Problem » Print a faithful copy of the data below, word for word, with the pictures left out.
##############################
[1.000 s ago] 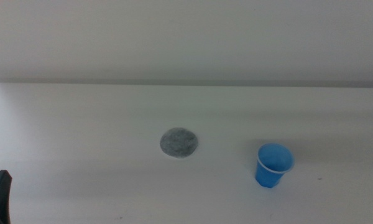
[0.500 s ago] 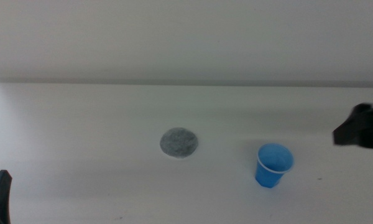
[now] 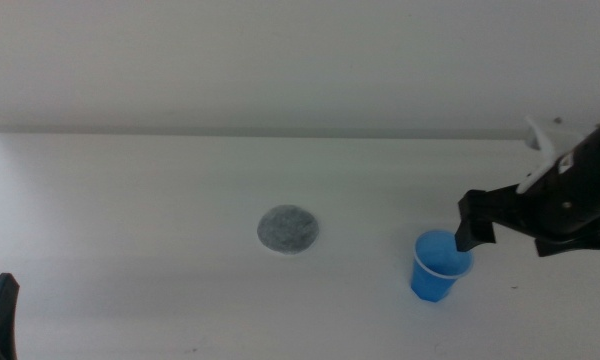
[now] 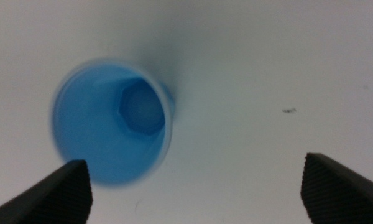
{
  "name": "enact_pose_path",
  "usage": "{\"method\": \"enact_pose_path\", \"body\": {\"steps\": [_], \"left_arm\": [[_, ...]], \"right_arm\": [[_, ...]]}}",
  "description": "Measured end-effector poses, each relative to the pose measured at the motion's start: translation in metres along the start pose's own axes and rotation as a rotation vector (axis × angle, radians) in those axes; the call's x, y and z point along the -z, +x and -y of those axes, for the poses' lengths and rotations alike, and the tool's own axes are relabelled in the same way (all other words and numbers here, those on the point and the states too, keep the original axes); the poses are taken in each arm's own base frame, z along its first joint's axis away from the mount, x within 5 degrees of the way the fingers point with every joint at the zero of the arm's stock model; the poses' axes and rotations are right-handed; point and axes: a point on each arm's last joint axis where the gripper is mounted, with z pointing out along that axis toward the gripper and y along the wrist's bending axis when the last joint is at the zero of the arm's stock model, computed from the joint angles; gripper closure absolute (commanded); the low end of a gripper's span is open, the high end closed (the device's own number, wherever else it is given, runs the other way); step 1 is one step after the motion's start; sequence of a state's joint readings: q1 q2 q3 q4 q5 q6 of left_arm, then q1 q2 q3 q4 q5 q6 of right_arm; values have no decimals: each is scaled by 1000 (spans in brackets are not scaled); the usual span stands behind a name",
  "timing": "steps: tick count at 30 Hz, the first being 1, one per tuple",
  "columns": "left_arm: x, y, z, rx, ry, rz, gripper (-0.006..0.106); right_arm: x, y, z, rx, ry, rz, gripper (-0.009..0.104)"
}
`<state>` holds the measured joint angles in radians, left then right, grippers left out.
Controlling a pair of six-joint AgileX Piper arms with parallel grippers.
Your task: Place an empty cup on a cup mat.
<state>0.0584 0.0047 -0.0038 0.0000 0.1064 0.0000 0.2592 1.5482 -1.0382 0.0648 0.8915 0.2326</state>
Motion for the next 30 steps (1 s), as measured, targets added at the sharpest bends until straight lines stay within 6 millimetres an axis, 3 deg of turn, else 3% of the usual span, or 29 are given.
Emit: {"method": "enact_pose_path", "body": {"steps": [16, 19, 22, 26, 27, 30], "left_arm": [[0, 0, 0, 0, 0, 0, 7], [0, 0, 0, 0, 0, 0, 7], [0, 0, 0, 0, 0, 0, 7], [0, 0, 0, 0, 0, 0, 7], [0, 0, 0, 0, 0, 0, 7], [0, 0, 0, 0, 0, 0, 7]], "right_arm": [[-52, -11, -8, -19, 2, -49, 12], [-62, -13, -8, -21, 4, -49, 17], [-75, -14, -7, -23, 9, -60, 38], [-86, -15, -11, -12, 10, -62, 92], [-87, -14, -13, -5, 8, -60, 97], [-81, -18, -24, -1, 6, -45, 95]]}}
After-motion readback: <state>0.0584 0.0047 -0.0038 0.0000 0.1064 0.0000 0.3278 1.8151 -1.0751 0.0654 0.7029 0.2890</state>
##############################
Response to this task »
[1.000 s ago] 
[0.500 s ago] 
[now] 
[now] 
{
  "name": "enact_pose_path",
  "usage": "{\"method\": \"enact_pose_path\", \"body\": {\"steps\": [_], \"left_arm\": [[_, ...]], \"right_arm\": [[_, ...]]}}",
  "description": "Measured end-effector poses, each relative to the pose measured at the motion's start: translation in metres along the start pose's own axes and rotation as a rotation vector (axis × angle, radians) in those axes; the call's x, y and z point along the -z, +x and -y of those axes, for the poses' lengths and rotations alike, and the tool's own axes are relabelled in the same way (all other words and numbers here, those on the point and the states too, keep the original axes); the poses are taken in each arm's own base frame, z along its first joint's axis away from the mount, x within 5 degrees of the way the fingers point with every joint at the zero of the arm's stock model; the poses' axes and rotations are right-handed; point and axes: a point on each arm's last joint axis where the gripper is mounted, with z pointing out along that axis toward the gripper and y along the wrist's bending axis when the last joint is at the zero of the arm's stock model, computed from the joint angles; gripper closure absolute (commanded); the low end of a gripper's span is open, the high end closed (the device's own number, wherever else it is given, runs the other way); step 1 is one step after the motion's start; sequence of a state's joint readings: q1 q2 q3 q4 q5 q6 of left_arm, then q1 q2 q3 q4 q5 q6 of right_arm; values have no decimals: each is scaled by 1000 (spans in brackets are not scaled); the usual span stands behind a name",
  "timing": "steps: tick count at 30 Hz, the first being 1, one per tuple",
  "columns": "left_arm: x, y, z, rx, ry, rz, gripper (-0.006..0.106); right_arm: x, y, z, rx, ry, rz, gripper (-0.009..0.104)"
}
`<state>` holds the measured joint angles in radians, left then right, grippers left out.
Controlling a pair of six-joint AgileX Piper arms with parallel grippers.
Your task: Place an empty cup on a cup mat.
<state>0.0584 0.0047 -0.0038 0.0000 0.1064 0.0000 0.2592 1.5482 -1.0382 0.0648 0.8915 0.2326</state>
Motion for the next 30 steps (1 s), as measured, targets added at the sharpest bends until straight lines stay within 6 millimetres an axis, 3 deg of turn, else 3% of the usual span, or 29 are given.
Emit: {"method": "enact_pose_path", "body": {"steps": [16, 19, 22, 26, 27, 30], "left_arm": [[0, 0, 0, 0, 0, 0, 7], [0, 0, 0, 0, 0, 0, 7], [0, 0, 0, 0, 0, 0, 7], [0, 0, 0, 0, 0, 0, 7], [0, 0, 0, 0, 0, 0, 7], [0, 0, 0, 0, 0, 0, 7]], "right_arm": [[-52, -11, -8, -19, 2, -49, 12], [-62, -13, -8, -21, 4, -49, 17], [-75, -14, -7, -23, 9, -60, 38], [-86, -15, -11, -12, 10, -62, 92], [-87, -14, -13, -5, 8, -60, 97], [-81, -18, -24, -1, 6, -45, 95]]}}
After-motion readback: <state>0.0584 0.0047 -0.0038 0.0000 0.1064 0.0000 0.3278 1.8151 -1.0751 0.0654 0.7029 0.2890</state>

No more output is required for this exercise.